秋はアルゼンチン共和国杯をトップハンデタイで快勝したものの、3週後のジャパンCは最内枠のキタサンブラックが逃げ切る展開で大外の17番枠に泣き3着。さらに有馬記念と5歳初戦の阪神大賞典でサトノダイヤモンドの背中を見送る一方、天皇賞(春)では前年に続きキタサンブラックの後塵を拝して2着ともどかしいレースが続く。秋は初戦の京都大賞典で3着に敗れ、気がつけば白星から1年遠ざかっていた。
しかし、次戦のジャパンCで待望の瞬間が訪れる。
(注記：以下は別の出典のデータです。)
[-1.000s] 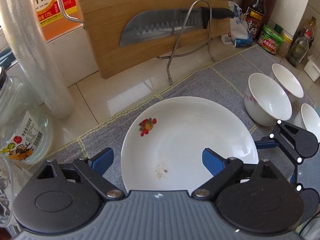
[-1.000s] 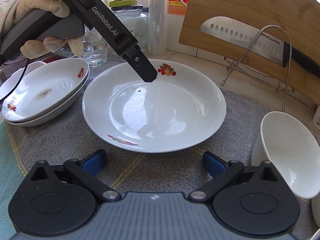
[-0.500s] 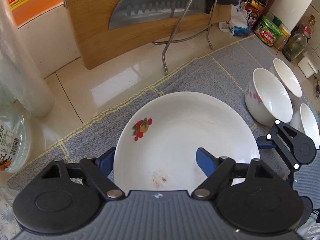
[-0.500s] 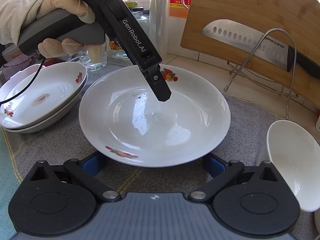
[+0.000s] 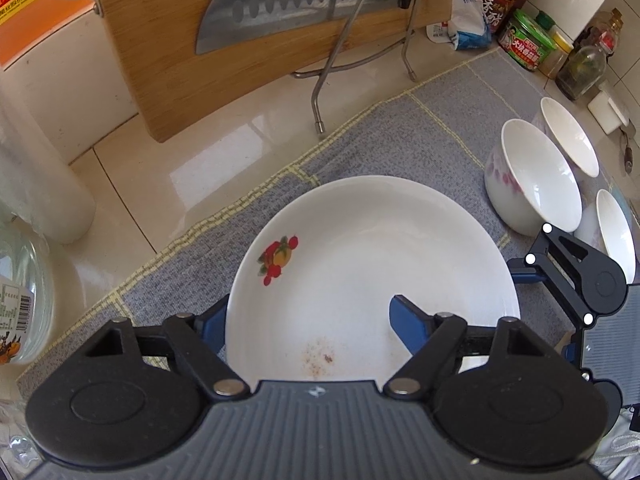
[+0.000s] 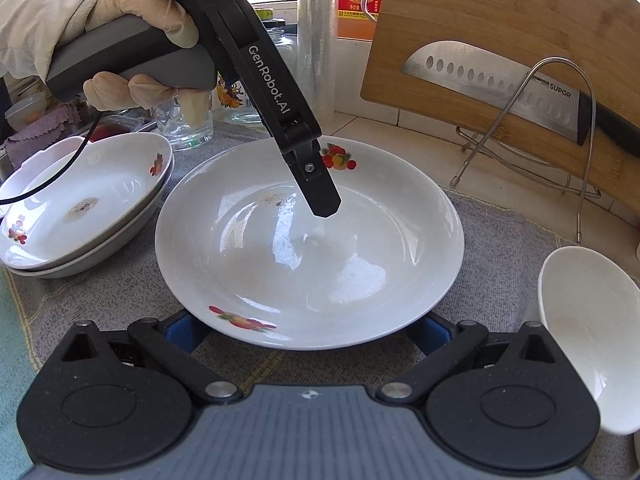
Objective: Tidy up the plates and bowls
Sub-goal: 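Grip the fruit-decal plate's rim with the left tool while the right tool presses its centre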
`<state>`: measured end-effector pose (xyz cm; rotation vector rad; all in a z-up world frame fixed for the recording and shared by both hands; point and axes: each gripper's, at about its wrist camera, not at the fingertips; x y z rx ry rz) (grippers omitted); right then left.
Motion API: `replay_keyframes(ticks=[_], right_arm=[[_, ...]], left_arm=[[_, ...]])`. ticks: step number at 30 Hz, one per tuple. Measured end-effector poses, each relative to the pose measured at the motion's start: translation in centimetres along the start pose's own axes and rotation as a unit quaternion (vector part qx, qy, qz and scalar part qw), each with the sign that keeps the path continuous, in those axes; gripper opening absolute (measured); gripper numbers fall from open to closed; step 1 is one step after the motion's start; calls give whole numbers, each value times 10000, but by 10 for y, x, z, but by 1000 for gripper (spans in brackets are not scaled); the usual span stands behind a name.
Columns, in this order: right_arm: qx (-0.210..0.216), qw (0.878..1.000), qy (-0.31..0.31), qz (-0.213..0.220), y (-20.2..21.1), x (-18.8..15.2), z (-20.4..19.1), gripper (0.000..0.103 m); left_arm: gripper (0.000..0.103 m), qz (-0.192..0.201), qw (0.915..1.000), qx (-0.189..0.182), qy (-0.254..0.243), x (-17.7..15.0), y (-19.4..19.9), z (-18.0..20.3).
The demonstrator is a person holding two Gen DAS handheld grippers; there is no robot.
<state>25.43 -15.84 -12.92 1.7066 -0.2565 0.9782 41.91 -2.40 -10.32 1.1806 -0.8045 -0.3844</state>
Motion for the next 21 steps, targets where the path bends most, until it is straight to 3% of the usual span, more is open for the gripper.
replay_keyframes(ticks=[21], right_arm=[[-28,9998,199,-78,6,5,-3,103]], left_arm=[[80,-24,9999,-117,3,-3,10,-1]])
Point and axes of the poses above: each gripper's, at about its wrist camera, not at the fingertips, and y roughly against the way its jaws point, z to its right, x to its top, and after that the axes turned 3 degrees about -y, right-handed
オーストラリアの名手H.ボウマン騎手を初めて鞍上に迎え、前年とは一転して最内枠に恵まれたシュヴァルグランは、逃げるキタサンブラックを射程圏に入れながら直線の坂上で計ったように差し切り。それまで敵わなかった同期生に一矢報いてG1初制覇を飾った。
結果的にはこれが最後の勝利になったものの、続く有馬記念では3着。明けて6歳の天皇賞(春)でも3回目の挑戦で最も勝利に迫るクビ差の2着、さらに暮れの有馬記念でも2年連続の3着と、名手が来日するたびにG1レースで上位争いを繰り広げた。
引退の予定を延ばして7歳を迎えたシュヴァルグランは海外へ矛先を向ける。ドバイシーマクラシックでは発馬直後の不利もあり2着に惜敗。英国に渡った夏場は馬場状態や距離などの条件が合わず不本意な結果に終わる。帰国後はジャパンCと有馬記念に4年連続の出走を果たすも結果は出せず、その2戦をもって予定通りに種牡馬入りした。